Are you using both preamps and the same time?


Mark

Quote (arie397 @ Nov. 06 2005,17:55)
I have placed the mic approximately 6" from guitar in direction of 12th fret during recording. The recording of the nylon string classical guitar appears to have too much bass when the VU meters are set in the correct range to record.

It does take practice to mike a classical guitar, it usually is quiter than a steelstrung and if the person playing has a weak technique this will make it even harder to get good level.

6" is too close, and the booming bass you are getting is called 'proximity effect'. (btw at that distance you risk picking up a lot of fret noise and movement noises too.)

With your gear, you should have no problem getting decent levels with the mic around 12-18inches away (which is where I generally have it). I usually have my preamp at around half-way to achieve this ie still plenty of juice there.

Even with the mic at this distance I get some bass build up, which I sort with EQ after recording.

Check your settings on the preamp and also on your soundcard's mixer line-in. Sounds like something in the chain isn't quite right.

Hi Guys:
I’m fastenated in this topic… Will this day ever begin, for me. I have to get going. I’ll be late for what brings in the loonies… here…

I got it “Tracked” anyway…

Bill…

I am using only the ADK preamp at the present time but I have experienced the same " gain problem" when using the Art Tube MP preamp. I use only one preamp when recording and leave the “onboard preamps” on the Gina audio interface turned off. I’ll try moving the mic away from the guitar approximately 18" and see if that solves the bass problem. My classical guitar actually has more volume than the Taylor steel string but the steel string appears to record better. I am planning to begin using 2 mics in the near future and will continue to experiment with the placement. Thanks for everyone’s response.

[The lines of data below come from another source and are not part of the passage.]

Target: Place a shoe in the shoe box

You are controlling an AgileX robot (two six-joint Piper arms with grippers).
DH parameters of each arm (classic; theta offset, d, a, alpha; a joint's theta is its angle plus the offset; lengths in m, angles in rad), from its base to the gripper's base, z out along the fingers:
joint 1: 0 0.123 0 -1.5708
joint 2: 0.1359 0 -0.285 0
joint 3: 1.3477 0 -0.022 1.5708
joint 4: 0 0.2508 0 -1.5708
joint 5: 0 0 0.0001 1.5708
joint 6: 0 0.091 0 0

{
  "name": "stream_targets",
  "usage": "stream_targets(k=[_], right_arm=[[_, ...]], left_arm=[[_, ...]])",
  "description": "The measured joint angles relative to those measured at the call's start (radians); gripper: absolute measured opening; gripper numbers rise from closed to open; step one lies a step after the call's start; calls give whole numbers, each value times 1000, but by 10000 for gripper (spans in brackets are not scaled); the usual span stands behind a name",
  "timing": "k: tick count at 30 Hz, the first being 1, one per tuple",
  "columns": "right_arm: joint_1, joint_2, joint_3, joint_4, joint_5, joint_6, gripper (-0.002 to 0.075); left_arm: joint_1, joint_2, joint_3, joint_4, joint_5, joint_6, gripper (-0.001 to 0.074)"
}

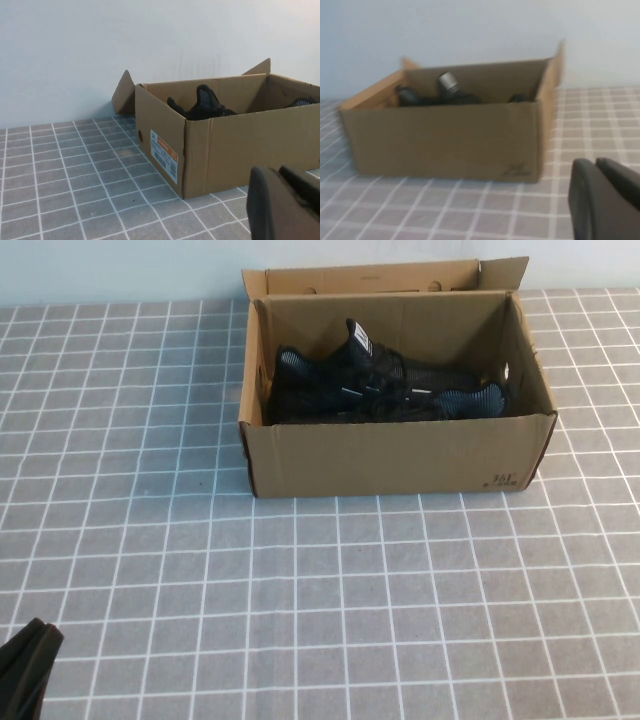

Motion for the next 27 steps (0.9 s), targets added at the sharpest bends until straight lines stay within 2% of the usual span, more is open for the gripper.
stream_targets(k=[4,9,16,27], right_arm=[[-138,0,7,-2,-21,-1,-16],[-241,0,7,-2,71,-4,-16],[-257,0,7,-38,256,-20,-16],[-257,0,7,-45,274,-23,-16]], left_arm=[[0,0,0,0,0,0,-1],[0,0,0,0,0,0,-1],[0,0,0,0,0,-2,-1],[0,0,0,0,0,-2,-1]])
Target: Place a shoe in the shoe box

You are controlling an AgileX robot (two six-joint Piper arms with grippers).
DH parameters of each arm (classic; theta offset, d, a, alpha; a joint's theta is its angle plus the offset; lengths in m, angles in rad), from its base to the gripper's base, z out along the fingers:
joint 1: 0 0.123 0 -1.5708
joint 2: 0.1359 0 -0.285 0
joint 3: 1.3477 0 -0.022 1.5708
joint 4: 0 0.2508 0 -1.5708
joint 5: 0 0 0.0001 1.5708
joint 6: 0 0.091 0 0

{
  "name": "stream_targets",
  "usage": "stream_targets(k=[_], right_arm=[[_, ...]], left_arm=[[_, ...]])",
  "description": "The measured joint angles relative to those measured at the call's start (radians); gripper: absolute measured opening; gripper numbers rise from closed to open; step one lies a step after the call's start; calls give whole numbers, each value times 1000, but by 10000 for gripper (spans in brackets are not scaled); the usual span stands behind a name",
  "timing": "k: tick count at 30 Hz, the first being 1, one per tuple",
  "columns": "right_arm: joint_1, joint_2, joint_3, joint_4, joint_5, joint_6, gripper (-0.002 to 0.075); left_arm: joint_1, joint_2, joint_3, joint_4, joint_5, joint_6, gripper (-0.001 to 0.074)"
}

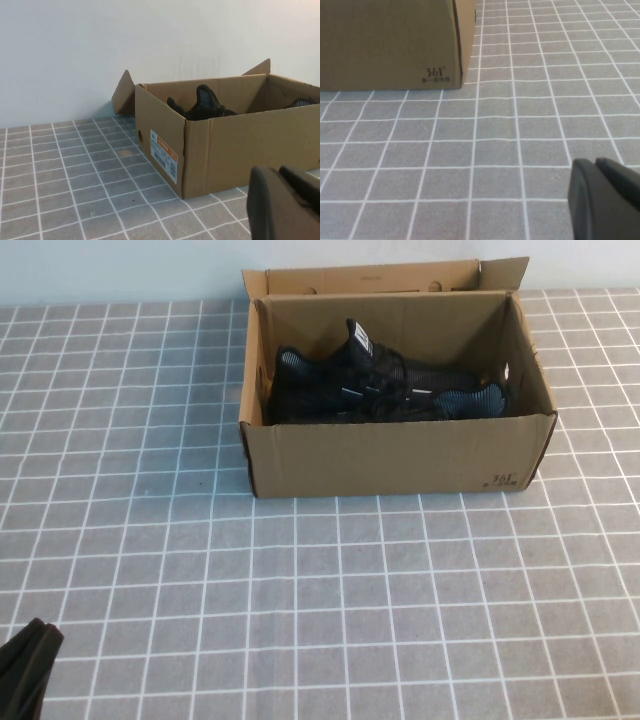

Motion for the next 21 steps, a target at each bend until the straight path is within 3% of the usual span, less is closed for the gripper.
stream_targets(k=[17,21], right_arm=[[0,0,0,0,0,0,-16],[0,0,0,0,0,0,-16]], left_arm=[[0,0,0,-1,0,0,-1],[0,0,0,94,-19,11,-1]])
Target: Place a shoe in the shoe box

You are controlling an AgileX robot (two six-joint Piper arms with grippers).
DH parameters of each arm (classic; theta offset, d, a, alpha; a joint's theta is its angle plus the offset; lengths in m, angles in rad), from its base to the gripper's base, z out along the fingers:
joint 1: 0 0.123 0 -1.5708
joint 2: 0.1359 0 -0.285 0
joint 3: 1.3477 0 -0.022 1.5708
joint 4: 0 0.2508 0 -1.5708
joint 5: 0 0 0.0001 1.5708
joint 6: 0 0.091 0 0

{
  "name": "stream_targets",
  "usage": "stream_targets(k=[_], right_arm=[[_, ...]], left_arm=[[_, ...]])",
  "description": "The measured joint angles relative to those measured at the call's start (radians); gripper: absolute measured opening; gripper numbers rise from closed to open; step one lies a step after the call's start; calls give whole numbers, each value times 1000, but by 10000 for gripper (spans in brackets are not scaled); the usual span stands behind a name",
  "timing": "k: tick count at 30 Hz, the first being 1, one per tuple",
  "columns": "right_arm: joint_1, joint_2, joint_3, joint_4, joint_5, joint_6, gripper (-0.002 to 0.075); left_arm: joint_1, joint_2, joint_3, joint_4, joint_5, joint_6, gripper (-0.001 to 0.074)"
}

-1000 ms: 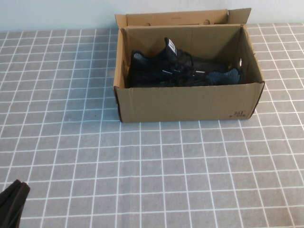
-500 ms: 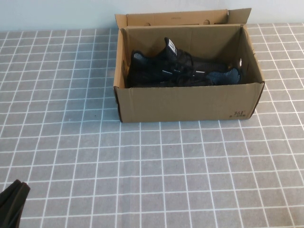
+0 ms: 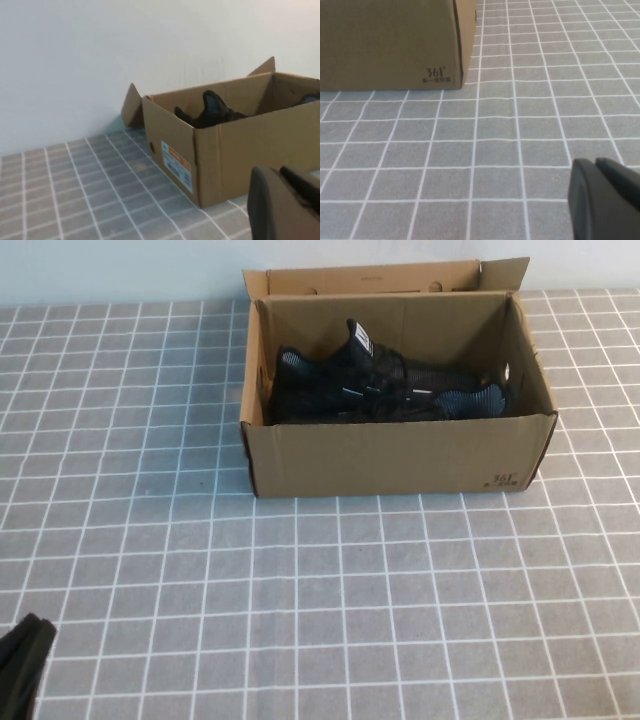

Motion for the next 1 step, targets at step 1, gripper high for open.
stream_targets(k=[1], right_arm=[[0,0,0,0,0,0,-16]], left_arm=[[10,0,0,28,-10,-16,-1]])
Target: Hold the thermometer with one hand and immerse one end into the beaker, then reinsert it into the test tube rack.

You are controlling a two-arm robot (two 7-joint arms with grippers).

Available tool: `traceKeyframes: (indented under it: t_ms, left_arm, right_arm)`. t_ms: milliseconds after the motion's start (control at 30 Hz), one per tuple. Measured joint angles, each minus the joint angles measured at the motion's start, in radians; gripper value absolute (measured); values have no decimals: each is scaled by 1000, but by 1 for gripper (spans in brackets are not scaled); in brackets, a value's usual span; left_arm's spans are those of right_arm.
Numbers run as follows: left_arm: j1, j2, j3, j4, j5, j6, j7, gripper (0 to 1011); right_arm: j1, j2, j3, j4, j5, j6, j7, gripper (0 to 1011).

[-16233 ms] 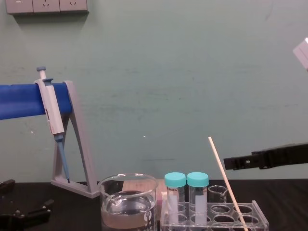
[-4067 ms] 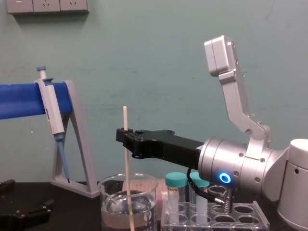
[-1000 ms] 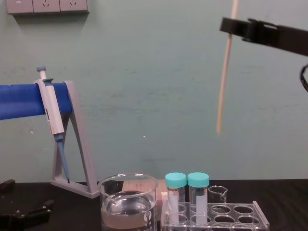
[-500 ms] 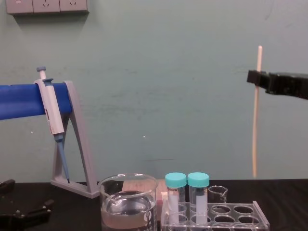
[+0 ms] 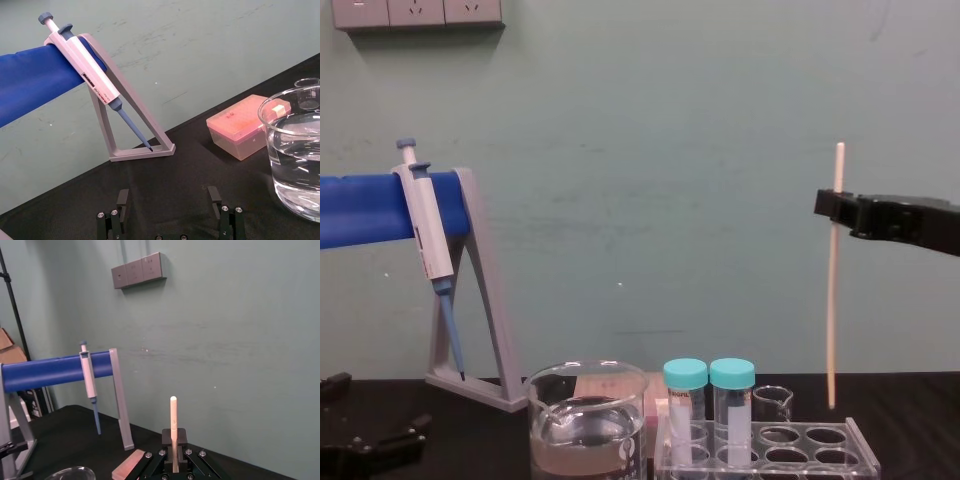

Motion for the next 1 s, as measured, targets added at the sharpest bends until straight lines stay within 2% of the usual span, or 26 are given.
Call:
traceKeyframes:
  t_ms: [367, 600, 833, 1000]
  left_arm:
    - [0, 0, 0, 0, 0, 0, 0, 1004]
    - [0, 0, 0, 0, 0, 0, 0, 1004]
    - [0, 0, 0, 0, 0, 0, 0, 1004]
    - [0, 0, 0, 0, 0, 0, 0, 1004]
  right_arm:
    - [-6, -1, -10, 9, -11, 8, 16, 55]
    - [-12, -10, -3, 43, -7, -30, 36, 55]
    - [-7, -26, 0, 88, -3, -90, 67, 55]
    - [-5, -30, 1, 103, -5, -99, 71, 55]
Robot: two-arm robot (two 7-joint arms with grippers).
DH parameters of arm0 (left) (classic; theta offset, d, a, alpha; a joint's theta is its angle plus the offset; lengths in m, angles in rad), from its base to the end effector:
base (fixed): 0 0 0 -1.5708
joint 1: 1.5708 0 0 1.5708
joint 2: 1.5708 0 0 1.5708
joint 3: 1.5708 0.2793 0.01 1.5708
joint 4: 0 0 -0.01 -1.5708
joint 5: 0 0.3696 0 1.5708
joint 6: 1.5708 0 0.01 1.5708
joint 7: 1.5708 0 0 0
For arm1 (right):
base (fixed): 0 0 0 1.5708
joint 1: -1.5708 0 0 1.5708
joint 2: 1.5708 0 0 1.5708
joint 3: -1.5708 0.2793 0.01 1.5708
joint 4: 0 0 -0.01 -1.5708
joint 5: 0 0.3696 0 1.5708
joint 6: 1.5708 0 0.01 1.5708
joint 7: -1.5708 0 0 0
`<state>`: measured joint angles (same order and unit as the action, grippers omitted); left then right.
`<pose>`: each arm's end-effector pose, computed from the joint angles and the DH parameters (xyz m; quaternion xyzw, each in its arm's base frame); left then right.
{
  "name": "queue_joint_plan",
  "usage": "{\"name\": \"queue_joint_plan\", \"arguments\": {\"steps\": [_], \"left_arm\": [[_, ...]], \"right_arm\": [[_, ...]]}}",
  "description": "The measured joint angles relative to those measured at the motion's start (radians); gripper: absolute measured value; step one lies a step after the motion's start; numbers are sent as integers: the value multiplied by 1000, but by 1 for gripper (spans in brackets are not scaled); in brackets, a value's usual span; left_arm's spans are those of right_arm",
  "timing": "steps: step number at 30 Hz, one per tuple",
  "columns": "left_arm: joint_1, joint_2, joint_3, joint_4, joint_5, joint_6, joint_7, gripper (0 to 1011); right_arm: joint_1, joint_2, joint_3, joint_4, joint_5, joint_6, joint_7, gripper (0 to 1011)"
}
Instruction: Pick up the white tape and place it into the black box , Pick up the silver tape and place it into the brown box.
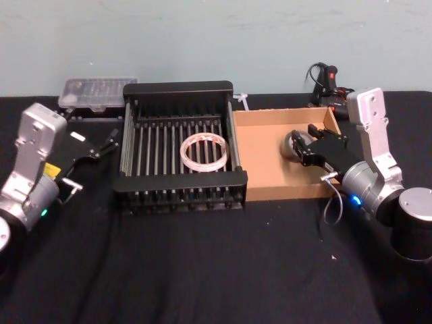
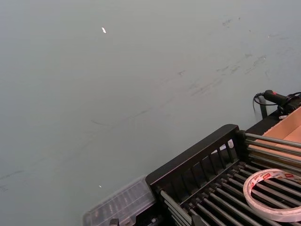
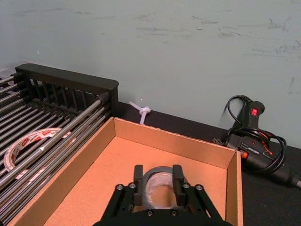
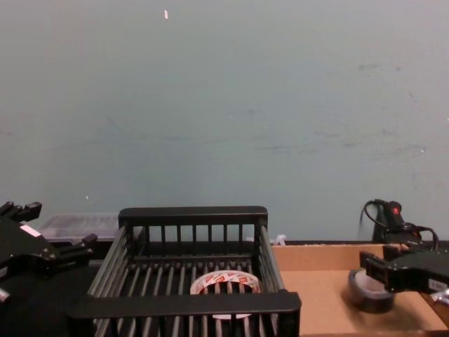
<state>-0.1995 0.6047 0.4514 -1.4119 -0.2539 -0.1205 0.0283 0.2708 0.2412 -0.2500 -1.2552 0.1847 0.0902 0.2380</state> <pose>0.4138 0.0605 -0.3053 0.1416 -0.1324 0.5799 0.7913 0.4547 -0.0089 -0.3070 -0.1041 0.0318 -0.5517 0.8269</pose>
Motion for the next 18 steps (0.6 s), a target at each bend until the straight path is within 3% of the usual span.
{"name": "queue_joint_plan", "arguments": {"steps": [18], "left_arm": [[0, 0, 0, 0, 0, 0, 0, 1001]], "right_arm": [[-2, 0, 1, -6, 1, -1, 0, 922]]}}
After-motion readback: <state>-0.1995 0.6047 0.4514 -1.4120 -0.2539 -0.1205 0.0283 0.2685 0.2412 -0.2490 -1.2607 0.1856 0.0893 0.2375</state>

Try an omni - no proximity effect.

My expirence tracking some acoustic guitars, this past project was… I had a great sounding room for the tracks and some pretty good mics… at least I though so… and the guitar sounded … well… O.K. in the room… We got ready to do a “TAKE” and got it on the drive… But from then on, it was a disaster…

We ended up hearing kids playing in their back yards… two streets over… :O ??? :laugh:

Their parents should be told about the language, they use… :p

Bill…

Just to be sure we covered the obvious, but you do have phantom power turned on, right? I and the correct side of the capsule is facing the guitar? I have seen folks get confused with LDCs before and have the wrong side of the cardiod facing the sound source.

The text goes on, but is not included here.